**TASK DETAILS:** Show all lines containing "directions" from the data below.

[Extracted data entries]

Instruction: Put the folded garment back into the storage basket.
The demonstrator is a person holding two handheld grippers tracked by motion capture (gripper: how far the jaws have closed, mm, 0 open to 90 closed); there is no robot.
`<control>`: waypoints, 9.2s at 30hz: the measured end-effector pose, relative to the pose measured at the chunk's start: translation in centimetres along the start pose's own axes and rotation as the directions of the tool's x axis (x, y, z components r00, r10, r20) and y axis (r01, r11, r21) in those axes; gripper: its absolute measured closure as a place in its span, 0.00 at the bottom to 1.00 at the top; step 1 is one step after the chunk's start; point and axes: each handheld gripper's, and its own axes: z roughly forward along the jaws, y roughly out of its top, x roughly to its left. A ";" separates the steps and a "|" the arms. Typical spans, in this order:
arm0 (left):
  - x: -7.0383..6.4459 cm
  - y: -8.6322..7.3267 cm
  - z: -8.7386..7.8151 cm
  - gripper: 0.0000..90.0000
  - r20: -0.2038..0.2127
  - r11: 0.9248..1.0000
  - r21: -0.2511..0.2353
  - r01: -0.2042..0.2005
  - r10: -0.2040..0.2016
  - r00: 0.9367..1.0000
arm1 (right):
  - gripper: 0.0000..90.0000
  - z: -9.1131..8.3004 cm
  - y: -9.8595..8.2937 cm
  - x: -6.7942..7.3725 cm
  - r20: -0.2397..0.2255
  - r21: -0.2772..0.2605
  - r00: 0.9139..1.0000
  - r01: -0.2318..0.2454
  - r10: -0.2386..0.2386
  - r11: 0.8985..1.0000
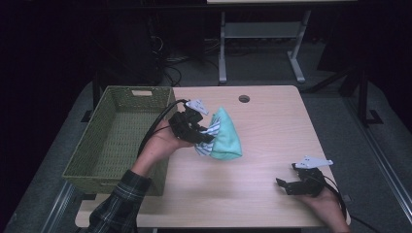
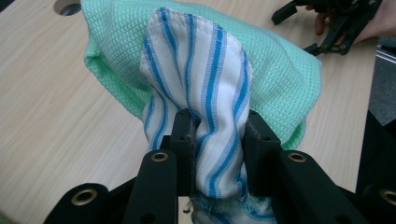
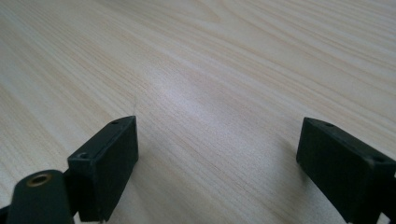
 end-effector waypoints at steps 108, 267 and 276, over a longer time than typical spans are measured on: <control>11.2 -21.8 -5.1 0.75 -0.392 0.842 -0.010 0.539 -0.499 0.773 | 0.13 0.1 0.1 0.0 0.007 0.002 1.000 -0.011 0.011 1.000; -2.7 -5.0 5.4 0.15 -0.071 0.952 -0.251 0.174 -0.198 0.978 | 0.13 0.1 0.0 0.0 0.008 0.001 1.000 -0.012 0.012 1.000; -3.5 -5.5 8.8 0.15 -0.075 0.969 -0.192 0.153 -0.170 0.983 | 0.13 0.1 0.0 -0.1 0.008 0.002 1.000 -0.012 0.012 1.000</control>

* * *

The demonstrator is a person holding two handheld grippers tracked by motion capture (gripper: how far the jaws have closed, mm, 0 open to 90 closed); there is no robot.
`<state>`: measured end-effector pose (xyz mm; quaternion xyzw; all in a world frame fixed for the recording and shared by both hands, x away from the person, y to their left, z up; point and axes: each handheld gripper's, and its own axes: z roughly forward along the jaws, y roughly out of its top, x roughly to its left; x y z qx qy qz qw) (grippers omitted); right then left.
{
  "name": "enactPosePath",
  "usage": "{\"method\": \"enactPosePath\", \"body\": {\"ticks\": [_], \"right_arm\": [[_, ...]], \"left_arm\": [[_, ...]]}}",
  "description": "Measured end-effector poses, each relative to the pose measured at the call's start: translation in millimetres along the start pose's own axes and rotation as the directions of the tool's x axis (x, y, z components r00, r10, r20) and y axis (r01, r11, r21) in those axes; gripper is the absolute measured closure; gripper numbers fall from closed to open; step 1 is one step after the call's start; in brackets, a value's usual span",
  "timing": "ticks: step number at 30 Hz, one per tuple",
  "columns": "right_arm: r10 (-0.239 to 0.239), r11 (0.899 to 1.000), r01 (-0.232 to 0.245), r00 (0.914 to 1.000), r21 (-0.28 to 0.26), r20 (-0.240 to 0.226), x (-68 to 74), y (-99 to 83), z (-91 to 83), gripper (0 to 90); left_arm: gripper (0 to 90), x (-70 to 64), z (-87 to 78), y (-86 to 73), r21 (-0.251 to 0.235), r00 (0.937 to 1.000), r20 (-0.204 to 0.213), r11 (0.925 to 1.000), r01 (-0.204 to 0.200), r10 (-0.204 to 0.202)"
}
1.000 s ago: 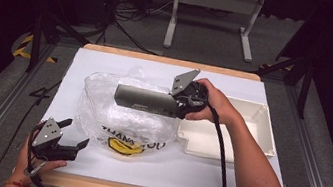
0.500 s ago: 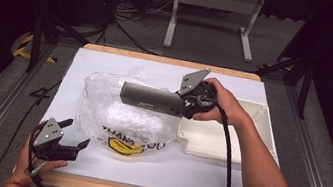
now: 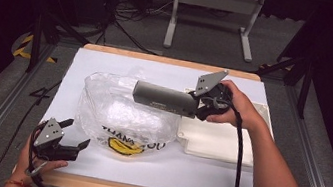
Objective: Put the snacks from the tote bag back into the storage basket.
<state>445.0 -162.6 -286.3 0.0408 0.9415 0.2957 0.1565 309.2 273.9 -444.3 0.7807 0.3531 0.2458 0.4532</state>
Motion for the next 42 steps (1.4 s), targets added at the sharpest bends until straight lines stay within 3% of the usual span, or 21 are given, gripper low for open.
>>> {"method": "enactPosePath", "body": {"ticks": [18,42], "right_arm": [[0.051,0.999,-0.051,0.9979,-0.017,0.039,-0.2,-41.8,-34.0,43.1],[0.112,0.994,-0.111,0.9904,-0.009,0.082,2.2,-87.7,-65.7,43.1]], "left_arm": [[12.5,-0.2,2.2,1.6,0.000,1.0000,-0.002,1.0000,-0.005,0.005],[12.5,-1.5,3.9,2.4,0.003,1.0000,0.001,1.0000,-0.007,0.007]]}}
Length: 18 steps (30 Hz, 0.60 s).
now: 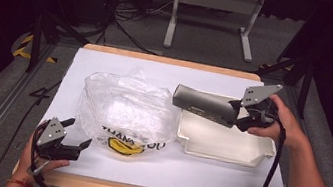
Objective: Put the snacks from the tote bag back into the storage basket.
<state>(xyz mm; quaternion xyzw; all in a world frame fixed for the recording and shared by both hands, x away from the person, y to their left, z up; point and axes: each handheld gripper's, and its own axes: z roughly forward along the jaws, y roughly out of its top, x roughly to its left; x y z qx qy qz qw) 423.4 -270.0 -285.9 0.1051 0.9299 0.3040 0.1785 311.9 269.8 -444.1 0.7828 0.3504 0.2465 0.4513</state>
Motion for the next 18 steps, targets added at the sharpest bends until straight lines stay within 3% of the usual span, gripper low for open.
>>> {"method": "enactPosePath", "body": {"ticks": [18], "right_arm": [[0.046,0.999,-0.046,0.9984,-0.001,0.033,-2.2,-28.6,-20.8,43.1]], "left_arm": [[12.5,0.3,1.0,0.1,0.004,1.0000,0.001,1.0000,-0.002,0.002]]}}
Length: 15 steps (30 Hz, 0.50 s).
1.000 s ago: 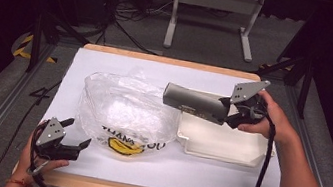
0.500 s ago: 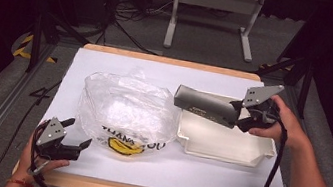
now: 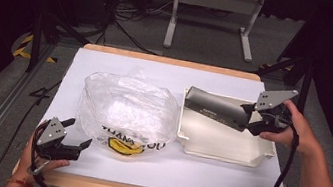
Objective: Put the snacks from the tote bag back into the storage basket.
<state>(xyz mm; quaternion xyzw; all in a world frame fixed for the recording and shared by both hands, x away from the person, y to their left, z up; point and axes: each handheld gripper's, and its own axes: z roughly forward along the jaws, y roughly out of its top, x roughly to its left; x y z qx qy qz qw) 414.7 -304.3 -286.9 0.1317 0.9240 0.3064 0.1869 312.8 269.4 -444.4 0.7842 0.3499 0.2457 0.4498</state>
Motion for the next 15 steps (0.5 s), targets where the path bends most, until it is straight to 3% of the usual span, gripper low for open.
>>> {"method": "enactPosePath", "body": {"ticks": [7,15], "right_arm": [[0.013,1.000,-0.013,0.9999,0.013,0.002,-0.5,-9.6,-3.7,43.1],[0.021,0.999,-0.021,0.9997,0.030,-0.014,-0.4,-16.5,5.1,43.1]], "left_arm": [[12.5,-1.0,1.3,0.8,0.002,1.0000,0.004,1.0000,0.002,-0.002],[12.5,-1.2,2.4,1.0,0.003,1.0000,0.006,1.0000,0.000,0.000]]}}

**OUTPUT FOR THIS EXERCISE:**
`<control>`: waypoints, 9.2s at 30hz: the measured end-effector pose, relative to the pose measured at the chunk's start: translation in centimetres along the start pose's own axes and rotation as the directions of the tool's x axis (x, y, z components r00, r10, r20) and y axis (r01, r11, r21) in those axes; gripper: its absolute measured closure as a place in its span, 0.00 at the bottom to 1.00 at the top; step 1 is one step after the chunk's start; point and axes: each handheld gripper's, and its own axes: z roughly forward along the jaws, y roughly out of its top, x roughly to its left. A ";" separates the steps and a "|" the arms. Typical spans, in this order:
  "description": "Measured end-effector poses, each relative to the pose measured at the call's start: translation in millimetres along the start pose's own axes and rotation as the directions of the tool's x axis (x, y, z components r00, r10, r20) and y axis (r01, r11, r21) in those axes; gripper is the absolute measured closure; gripper numbers fall from closed to open; step 1 is one step after the call's start; in brackets, a value's usual span",

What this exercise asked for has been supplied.